Non sono — ovviamente — tutti qui i paralleli fra il poeta-filosofo e il filosofo-poeta. L’argomento meriterebbe ben più di qualche cenno frettoloso, ma sappiamo che l’insofferenza di troppi per la poesia leopardiana non è certo né il minore né l’ultimo dei guasti fatti dalla scuola italiana. Per chiudere in bellezza, scegliamo l’insegnamento supremo di Zarathustra il Distruttore: «Uomini superiori, imparatemi - a ridere!» (13), adombrato in uno degli ultimi appunti dello Zibaldone: «Terribile e awful è la potenza del riso; chi ha il coraggio di ridere, è padrone degli altri, come chi ha il coraggio di morire» (14).

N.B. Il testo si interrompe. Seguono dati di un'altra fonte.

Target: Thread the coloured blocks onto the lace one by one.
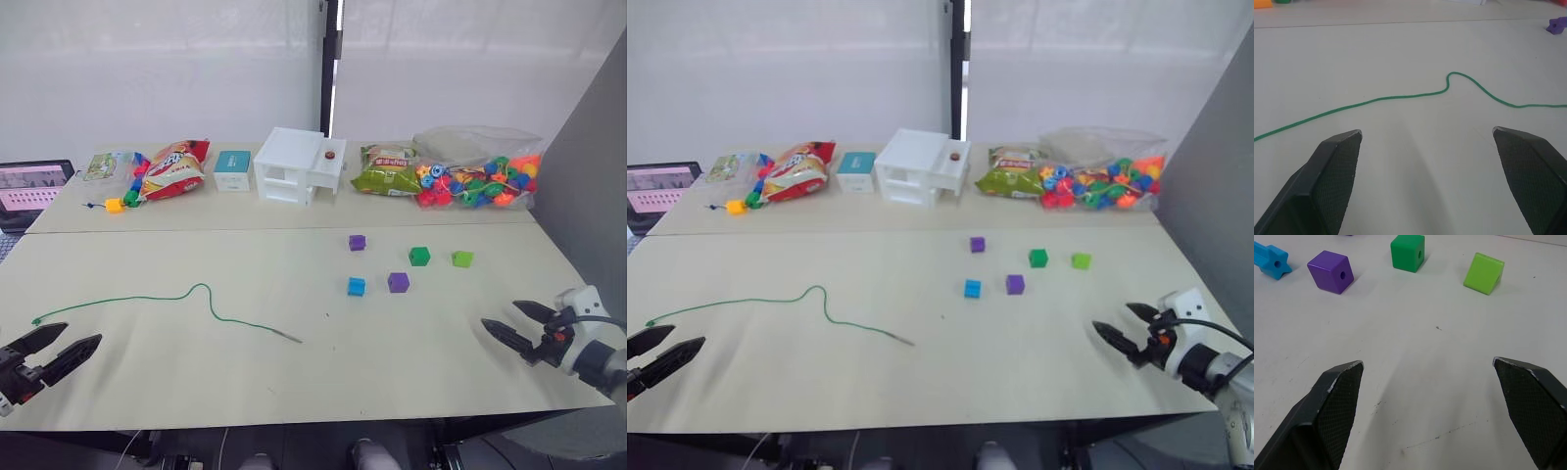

(testo apparso originariamente sulla rivista “Origini”,
numero monografico su Friedrich Nietzsche, 1994)

NOTE

(1) Lui stesso descriverà così l’avvenuto mutamento, in un’annotazione datata 1 luglio 1820: «Sono stato sempre sventurato, ma le mie sventure d’allora erano piene di vita, e mi disperavano perché mi pareva […] che m’impedissero la felicità, della quale gli altri credea che godessero. […] La mutazione totale in me […] seguì […] nel 1819 dove privato dell’uso della vista, e della continua distrazione della lettura, cominciai […] a divenir filosofo di professione (di poeta ch’io era), a sentire l’infelicità certa del mondo» (Giacomo Leopardi, Zibaldone, Oscar Mondadori, Milano 1972, vol. 1, p. 118).
(2) Friedrich Nietzsche, Umano, troppo umano (e scelta di frammenti postumi), Oscar Mondadori, Milano 1976, vol. II, fr. 38 [2], p. 273.
(3) G. Leopardi, Il sabato del villaggio, vv. 28-42.
(4) Idem, La sera del dì di festa, vv. 24-33.
(5) F. Nietzsche, Umano…, cit., fr. 45 [3], p. 286.
(6) Ivi, fr. 280. p. 95.
(7) G. Leopardi, Zibaldone, cit., p. 290 (8 gennaio 1821).
(8) Idem, Zibaldone, cit., vol. II, p. 582 (4 settembre 1821).
(9) Ivi, p. 585 (5 settembre 1821).
(10) Ivi, pp. 587-589 (5 settembre 1821).
(11) Ivi, p. 844 (28 luglio 1823).
(12) F. Nietzsche, L’Anticristo. Maledizione del cristianesimo, Adelphi, Milano 1977, par. 52, p. 75.
(13) F. Nietzsche, Così parlò Zarathustra, Adelphi, Milano 1973, p. 359 (“Dell’uomo superiore” - 20, 25).
(14) G. Leopardi, Zibaldone, cit., vol. II, p. 1160 (23 settembre 1828).